Vas de esos peldaños a color a los de la película en blanco y negro, los que ahora descienden unos pies de mujer enfundados en zapatillas con pompones y una tobillera de oro. Las imágenes de la pantalla se apelotonan en tu radar y se funden con las del salón. Vuelves a la escalera real. Afinas los sentidos, contienes la respiración y sientes la quietud en el piso de arriba. También la quietud reverbera. Es densa y te envuelve desde los talones hasta los hombros. Si la televisión estuviera apagada, podrías escuchar su zumbido.

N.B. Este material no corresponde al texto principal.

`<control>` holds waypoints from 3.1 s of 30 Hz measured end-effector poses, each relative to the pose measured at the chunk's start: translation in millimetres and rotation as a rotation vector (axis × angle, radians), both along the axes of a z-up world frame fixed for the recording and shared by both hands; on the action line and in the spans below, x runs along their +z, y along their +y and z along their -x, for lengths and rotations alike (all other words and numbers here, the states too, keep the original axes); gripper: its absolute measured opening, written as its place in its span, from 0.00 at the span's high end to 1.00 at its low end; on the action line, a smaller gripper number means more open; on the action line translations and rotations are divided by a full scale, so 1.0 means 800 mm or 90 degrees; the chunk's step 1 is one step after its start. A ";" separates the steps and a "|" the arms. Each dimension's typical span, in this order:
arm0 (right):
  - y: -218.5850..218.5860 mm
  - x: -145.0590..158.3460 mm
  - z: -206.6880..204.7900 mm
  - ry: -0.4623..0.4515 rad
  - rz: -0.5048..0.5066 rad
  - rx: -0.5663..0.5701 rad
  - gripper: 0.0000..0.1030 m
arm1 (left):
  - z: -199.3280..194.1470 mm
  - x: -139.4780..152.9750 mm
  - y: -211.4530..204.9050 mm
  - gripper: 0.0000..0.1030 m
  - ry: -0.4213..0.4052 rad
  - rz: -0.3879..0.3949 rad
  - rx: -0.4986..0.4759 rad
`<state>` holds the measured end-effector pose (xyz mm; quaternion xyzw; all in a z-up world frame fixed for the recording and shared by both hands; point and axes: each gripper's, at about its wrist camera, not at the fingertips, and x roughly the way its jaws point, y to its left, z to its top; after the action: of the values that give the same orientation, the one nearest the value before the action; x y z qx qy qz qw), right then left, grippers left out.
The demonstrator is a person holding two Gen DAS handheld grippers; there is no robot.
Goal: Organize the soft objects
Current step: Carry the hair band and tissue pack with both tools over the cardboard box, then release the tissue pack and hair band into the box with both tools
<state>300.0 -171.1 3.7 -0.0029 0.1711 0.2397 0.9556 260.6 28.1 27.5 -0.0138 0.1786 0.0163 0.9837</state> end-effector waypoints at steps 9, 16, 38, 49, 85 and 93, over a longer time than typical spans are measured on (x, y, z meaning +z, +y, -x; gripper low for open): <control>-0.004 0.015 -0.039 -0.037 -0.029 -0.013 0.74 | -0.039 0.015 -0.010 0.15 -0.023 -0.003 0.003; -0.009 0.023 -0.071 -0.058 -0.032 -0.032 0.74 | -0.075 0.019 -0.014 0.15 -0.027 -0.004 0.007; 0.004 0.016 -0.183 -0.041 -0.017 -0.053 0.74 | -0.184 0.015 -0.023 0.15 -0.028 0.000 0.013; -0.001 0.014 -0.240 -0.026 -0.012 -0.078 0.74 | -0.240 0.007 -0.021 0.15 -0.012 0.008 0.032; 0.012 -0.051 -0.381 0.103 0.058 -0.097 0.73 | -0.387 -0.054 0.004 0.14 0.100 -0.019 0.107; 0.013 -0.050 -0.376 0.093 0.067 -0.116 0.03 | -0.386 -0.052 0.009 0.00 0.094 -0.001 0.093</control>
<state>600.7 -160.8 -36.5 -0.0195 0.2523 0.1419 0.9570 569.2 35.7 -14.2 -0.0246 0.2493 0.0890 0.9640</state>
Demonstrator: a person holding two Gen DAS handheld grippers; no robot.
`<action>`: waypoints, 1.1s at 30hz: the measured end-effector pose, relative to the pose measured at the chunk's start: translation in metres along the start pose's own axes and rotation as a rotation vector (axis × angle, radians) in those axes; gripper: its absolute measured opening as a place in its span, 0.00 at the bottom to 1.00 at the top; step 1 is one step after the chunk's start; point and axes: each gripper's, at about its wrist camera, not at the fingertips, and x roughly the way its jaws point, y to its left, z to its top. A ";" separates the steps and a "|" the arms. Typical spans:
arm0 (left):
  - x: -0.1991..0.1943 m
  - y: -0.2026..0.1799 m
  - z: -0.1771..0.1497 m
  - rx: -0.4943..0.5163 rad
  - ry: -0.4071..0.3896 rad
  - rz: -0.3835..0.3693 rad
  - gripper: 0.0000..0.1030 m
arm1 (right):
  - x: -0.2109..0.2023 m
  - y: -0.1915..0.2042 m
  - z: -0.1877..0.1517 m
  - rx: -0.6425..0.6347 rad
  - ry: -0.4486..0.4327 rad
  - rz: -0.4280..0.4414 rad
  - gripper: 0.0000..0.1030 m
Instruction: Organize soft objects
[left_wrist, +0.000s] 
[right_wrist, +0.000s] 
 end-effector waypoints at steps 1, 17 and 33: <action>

Una hora se pasea lenta como un manatí por la casa. Tu hermana dibuja acostada sobre su barriga una princesa, una flor, un arcoíris de cinco colores. Te incomoda que sus músculos no estén agarrotados y que sus piernecitas graviten ingenuas alrededor de las rodillas. Dices: «Son siete, siete colores». Escuchas que ella dice: «No me importa». Sientes cómo se acerca algo viscoso hacia la boca de tu estómago. Dices: «Si no tiene siete, no es un arcoíris». Escuchas: «Sí lo es, porque yo quiero».
Odias, no su calma, sino la indiferencia. La espesura trepa por tu esófago y alcanza la campanilla como un barco frío. Quieres sacarla a cachetadas de esa ingenuidad. Desvelarle que tu padre, que su padre; contarle cómo él, antes, a veces; de dónde el miedo si supieras descifrarlo tan bien como hacer una bechamel. Lanzarle a la vida antes de ella y antes de esta otra casa a la que perteneces durante quince días en verano, algún fin de semana, la noche de Reyes en la que tus regalos son solo préstamo. Estallar ese globo en el que vive y que le permite comer macarrones como si nada: tus macarrones, los macarrones de tu madre, que no es la suya.
Ves cómo tu mano le roba uno de los lápices de colores y se lanza sobre el dibujo para emborronarlo con una imprecisión ruidosa. No puedes hacer nada para evitarlo. «Son-siete-aunque-no-quieras» triturándose entre tus dientes. Comienza a llorar y se retuerce en el suelo como un cachorro herido. La niña más niña se levanta en dos movimientos espasmódicos y cruza el salón con lo poco que ha quedado indemne en el folio. Te tragas el barco frío como si fueras el horizonte y lo hundes con toda la tripulación en bilis y restos de salsa rosácea y pasta mal digerida justo antes de verla desaparecer escaleras arriba.
Te abrazas en el sofá justo a tiempo de ver cómo James o Robert, o definitivamente Fred, muere sentado en el quicio de una puerta abierta, con un cigarro en la boca que busca una cerilla que lo prenda.
Tú sólo querías el verano, aunque oliera a madreselva.
Y sucede que esto también pasará. Que el estómago también se entrena.